*Exercise*:
Repeat every line of the material that follows, word for word.

Top of Supplied material

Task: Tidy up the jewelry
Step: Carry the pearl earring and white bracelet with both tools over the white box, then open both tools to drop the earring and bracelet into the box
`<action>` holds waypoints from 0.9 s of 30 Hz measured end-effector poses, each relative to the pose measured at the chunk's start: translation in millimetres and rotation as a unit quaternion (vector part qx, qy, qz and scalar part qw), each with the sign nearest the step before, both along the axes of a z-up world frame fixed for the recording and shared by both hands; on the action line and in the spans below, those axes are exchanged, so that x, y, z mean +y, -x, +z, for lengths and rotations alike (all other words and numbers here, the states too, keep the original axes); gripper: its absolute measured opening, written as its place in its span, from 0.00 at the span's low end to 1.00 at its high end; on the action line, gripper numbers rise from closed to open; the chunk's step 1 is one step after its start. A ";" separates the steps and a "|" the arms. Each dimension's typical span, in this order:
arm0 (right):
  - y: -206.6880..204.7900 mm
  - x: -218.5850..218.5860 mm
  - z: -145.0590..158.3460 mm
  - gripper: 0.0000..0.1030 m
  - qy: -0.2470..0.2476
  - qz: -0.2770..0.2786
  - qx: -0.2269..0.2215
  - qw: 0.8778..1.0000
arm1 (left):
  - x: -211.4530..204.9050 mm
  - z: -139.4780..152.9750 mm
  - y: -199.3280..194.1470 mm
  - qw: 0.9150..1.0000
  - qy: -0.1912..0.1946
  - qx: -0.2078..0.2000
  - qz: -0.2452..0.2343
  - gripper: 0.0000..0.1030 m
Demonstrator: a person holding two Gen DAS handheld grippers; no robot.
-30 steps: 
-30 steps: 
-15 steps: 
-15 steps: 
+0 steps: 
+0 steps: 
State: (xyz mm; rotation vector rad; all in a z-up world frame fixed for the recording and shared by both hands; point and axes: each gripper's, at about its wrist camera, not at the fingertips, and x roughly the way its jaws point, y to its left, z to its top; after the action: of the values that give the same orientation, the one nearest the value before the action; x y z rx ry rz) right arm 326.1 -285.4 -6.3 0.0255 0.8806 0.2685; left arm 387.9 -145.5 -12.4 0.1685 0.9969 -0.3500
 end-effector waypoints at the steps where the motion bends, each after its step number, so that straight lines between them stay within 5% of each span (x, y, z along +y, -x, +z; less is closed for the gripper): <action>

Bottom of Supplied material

*Worked solution*:
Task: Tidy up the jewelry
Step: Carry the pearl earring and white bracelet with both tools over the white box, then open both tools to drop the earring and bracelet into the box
`<action>` holds waypoints from 0.9 s of 30 Hz measured end-effector poses, each relative to the pose measured at the chunk's start: translation in millimetres and rotation as a unit quaternion (vector part qx, qy, qz and scalar part qw), each with the sign nearest the step before, both along the axes of a z-up world frame fixed for the recording and shared by both hands; on the action line and in the spans below, those axes are exchanged, so that x, y, z mean +y, -x, +z, for lengths and rotations alike (all other words and numbers here, the states too, keep the original axes); gripper: its absolute measured opening, written as its place in its span, from 0.00 at the span's low end to 1.00 at its high end; on the action line, gripper numbers rise from closed to open; the chunk's step 1 is one step after its start. A ";" separates the steps and a "|" the arms. Each dimension's typical span, in this order:
arm0 (right):
  - y: -206.6880..204.7900 mm
  - x: -218.5850..218.5860 mm
  - z: -145.0590..158.3460 mm
  - gripper: 0.0000..0.1030 m
  - qy: -0.2470..0.2476
  - qz: -0.2770..0.2786
  - qx: -0.2269..0.2215
  - qw: 0.8778..1.0000
arm1 (left):
  - x: -211.4530..204.9050 mm
  - z: -139.4780..152.9750 mm
  - y: -199.3280..194.1470 mm
  - qw: 0.9150..1.0000
  - qy: -0.1912..0.1946
  - qx: -0.2078..0.2000
  - qz: -0.2452..0.2343
  - gripper: 0.0000..0.1030 m
Demonstrator: a person holding two Gen DAS handheld grippers; no robot.
-30 steps: 
-30 steps: 
-15 steps: 
-15 steps: 
+0 steps: 
+0 steps: 
State: (xyz mm; rotation vector rad; all in a z-up world frame fixed for the recording and shared by both hands; point and axes: each gripper's, at about its wrist camera, not at the fingertips, and x roughly the way its jaws point, y to its left, z to its top; after the action: of the values that give the same orientation, the one nearest the value before the action; x y z rx ry rz) right arm 326.1 -285.4 -6.3 0.0255 0.8806 0.2685; left arm 387.9 -145.5 -12.4 0.1685 0.9969 -0.3500
 end-effector waypoints at the steps where the motion bends, each after its step number, so that straight lines between them stay within 5% of each span (x, y, z along +y, -x, +z; less is closed for the gripper): <action>

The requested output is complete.